I was hoping for a decent forecast, but I'm going anyway so I'll shoot a report back at ya Saturday hopefully with pics. See ya!


----------



## Jolly Roger (May 21, 2004)

The best I can do is last sunday. We had as many reds as any person wanted to catch. They were hitting large fresh whole mullet best 12"+. The weed started to show up around noon. Saw a few matts floating in. This was the first live weed I have seen all year at High Island. 

As for this week, High Pressure and high temps will make fishing hard. No waves all week means no current. The temp of water is around 86. This is warm for reds. If I was fishing friday I would start around the ship wreck at Bolivar. Fish on the east side. A little deeper. The high tide is around daylight friday. This helps with the trout in the morning, but hurts the reds all day. Rollover might be good on the bay side until the sun gets in the sky. The area around the ship wreck is a few degees cooler on a outgoing tide, but this will be a weak tide. The water will be clearer at bolivar, what wind we do have is out of the west and that area is protected by the jettys from west wind. The pocket would be good in the morning,but will be crowded. The tide early in the morning will have the trout close to shore. It should stay in until 10 or so then a slow retreat out. This slow change will hurt the fishing. If you fish Bolivar, when the bite dies ride down the beach toward Rollover. You should see color changes often muddy to green. They will be close to the beach. The mullet will be stacked in the muddy water. It is hard to do this on a weekend beacuse of all the people but on a weekday it is good. Stop and make a few cast on the color change, if not hookups in a few cast move on. Around Cyrstal the line will get futher away from the beach. About two miles after the water tower the line will come in fast. Do not fish an area very long. If no blow ups or fish move on. Fish past Cyrstal about four miles, if no luck then rollover. Also Bolivar should have no weed, but will only be good fishing in the AM before the tide goes out. 

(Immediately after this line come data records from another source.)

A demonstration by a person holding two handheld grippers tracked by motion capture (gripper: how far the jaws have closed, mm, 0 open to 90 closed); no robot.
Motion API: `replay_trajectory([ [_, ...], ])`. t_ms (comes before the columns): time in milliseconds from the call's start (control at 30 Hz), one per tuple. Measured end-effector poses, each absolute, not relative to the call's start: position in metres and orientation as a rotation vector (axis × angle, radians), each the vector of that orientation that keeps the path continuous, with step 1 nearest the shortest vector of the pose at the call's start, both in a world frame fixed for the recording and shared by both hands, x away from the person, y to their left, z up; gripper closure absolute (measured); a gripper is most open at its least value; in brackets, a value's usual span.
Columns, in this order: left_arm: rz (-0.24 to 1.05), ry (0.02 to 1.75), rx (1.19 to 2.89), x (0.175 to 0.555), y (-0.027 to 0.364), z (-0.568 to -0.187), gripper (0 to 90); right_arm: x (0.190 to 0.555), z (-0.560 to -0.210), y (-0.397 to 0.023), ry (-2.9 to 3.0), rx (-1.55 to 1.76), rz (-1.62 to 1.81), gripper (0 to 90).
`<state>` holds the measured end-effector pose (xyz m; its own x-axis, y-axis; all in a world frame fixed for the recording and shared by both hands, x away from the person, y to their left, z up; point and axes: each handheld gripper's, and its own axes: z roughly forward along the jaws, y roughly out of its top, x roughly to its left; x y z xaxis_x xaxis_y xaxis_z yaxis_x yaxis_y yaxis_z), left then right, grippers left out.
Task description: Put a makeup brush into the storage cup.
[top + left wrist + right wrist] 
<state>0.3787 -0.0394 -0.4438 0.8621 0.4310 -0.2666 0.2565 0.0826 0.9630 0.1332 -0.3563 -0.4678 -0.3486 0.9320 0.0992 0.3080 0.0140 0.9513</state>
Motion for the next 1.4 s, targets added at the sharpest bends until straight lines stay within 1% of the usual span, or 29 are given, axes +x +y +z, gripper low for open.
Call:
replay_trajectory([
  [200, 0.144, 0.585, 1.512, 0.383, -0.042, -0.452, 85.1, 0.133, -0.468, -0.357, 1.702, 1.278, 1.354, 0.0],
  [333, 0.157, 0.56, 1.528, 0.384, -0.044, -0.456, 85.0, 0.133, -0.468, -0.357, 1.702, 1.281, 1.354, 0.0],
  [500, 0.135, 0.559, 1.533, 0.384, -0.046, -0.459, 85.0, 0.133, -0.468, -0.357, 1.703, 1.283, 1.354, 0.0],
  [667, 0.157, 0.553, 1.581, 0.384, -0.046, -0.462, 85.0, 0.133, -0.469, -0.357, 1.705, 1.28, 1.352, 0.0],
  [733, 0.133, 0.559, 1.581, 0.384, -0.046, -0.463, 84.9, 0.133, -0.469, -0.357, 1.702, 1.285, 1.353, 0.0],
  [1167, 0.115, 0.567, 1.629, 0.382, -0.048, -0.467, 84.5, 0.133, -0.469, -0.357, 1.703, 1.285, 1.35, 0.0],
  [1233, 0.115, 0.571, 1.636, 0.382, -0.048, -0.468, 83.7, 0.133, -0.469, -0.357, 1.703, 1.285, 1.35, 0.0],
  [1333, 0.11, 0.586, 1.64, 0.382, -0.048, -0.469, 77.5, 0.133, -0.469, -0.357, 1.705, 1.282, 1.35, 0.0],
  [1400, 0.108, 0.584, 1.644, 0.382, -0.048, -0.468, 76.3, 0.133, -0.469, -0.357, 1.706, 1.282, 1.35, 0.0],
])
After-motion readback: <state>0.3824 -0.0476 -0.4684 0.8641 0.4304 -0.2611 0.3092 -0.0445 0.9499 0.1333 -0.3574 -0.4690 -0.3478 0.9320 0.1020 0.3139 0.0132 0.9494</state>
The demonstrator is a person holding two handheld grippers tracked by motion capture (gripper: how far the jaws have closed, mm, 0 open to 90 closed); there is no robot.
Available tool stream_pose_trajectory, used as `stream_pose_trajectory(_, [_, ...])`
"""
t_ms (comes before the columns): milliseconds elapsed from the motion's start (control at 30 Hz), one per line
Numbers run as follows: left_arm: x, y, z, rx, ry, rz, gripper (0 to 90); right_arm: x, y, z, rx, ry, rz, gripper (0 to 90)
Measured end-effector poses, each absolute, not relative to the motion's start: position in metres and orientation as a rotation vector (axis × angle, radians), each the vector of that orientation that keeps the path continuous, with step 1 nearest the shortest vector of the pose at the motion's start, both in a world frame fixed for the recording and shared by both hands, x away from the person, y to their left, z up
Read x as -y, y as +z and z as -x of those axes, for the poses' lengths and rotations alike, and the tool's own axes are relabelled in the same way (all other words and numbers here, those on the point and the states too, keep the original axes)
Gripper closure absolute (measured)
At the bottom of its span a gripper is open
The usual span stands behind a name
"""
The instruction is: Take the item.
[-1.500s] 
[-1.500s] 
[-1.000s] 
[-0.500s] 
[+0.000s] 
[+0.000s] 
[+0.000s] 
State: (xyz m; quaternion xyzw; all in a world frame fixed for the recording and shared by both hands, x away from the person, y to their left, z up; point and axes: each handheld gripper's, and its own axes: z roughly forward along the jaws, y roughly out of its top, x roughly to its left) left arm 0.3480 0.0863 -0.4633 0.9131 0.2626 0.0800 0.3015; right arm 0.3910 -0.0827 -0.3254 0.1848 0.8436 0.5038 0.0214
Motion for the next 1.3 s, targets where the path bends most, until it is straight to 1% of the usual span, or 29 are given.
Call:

For sharks, this will be a good weekend. Tide going out all day is one of the best time to fish for sharks. Most of our sharks the last few weeks have been caught on whole mullet. The fresher the better. Had many runs on rays, but having problems hooking up. Good luck.


----------



## BACKLASHED (Jun 5, 2004)

Thanks for the detailed info. It will be very helpful. If I target primarily sharks after 10:00 am would HI be as productive as Boliver. I know the green water gets closer to the shoreline the father East I go. I have never really tried the Boliver area much, but I always up for a change. I'll give a report good or bad. Thanks!


James


----------



## sharkski (May 22, 2004)

*Hey Mr. Roger*

Hey Jolly Roger,

It looks like the 4 of us will be back down Saturday morning. Sandman wants to fish closer to sabine pass so should I pass the nudies or take the black top to Sabine Pass. Also if Ben has extra cows pick me up $20.00 worth. If Fishing is slow I'll bet dinner will be waiting on us. We might be able to come over Friday night if you want to meet at Skips.


----------



## SkipJack (May 24, 2004)

My brother was at San Luis Pass this morning and caught seven trout up to 18 inches on topwaters. He said the action was hot, he was only there about 2 hours.


----------



## Jolly Roger (May 21, 2004)

BACKLASHED said:


> Thanks for the detailed info. It will be very helpful. If I target primarily sharks after 10:00 am would HI be as productive as Boliver. I know the green water gets closer to the shoreline the father East I go. I have never really tried the Boliver area much, but I always up for a change. I'll give a report good or bad. Thanks!
> 
> The later in the day it gets the better High Island would be. Bolivar is shallow and flat, this makes it hard to fish when the tide gets out. It all depends on the weed. If it is not bad at High Island then that would be the best bet for sharks.
> 
> Sarkski, I would go pass the naked people. It is 1hr longer drive to sabine, then you have to go down the beach back toward High Island. The beach road has been in good shape. About eight miles past the barricades is a good area. Call me and let me know the plan.


----------



## Surffishwant2B (May 22, 2004)

After you get off the ferry, how many miles would you go to get to a good shark
spot on the beach? We will have kids with us so the naked beach would not be a
good idea. I will be casting out, no kyak.

Tracy


----------



## Jolly Roger (May 21, 2004)

Surffishwant2B said:


> After you get off the ferry, how many miles would you go to get to a good shark
> spot on the beach? We will have kids with us so the naked beach would not be a
> good idea. I will be casting out, no kyak.
> 
> Tracy


 I would fish between Dirty Pelican and Meacoms piers. The beach is very good in that area and not much traffic. The fishing is good and I catch alot of sharks on that streach of beach. It should be about 25 miles after the ferry landing. Turn in at Dirty Pelican pier and you can get on the beach. The next road to the beach is a little before meacoms pier. If you have to turn left to High Island you have went to far.


----------



## BACKLASHED (Jun 5, 2004)

Update- Well apparently the shrimping season opened yesterday. I have never seen so many darn boats. They filled the horizon. We hit rollover and mangaged a few small specks on sinking mirror lures , but the bite tapered off pretty quick so I decided to try to grab some fresh pony mullet with my cast net before hitting HI. I filled my net up with shrimp on every cast. It was incredible. The sad part is that I am allergic to the iodine in shrimp so the only benefit was to serve as a plentiful bait. Yeah it sucks to be me sometimes.LOL. 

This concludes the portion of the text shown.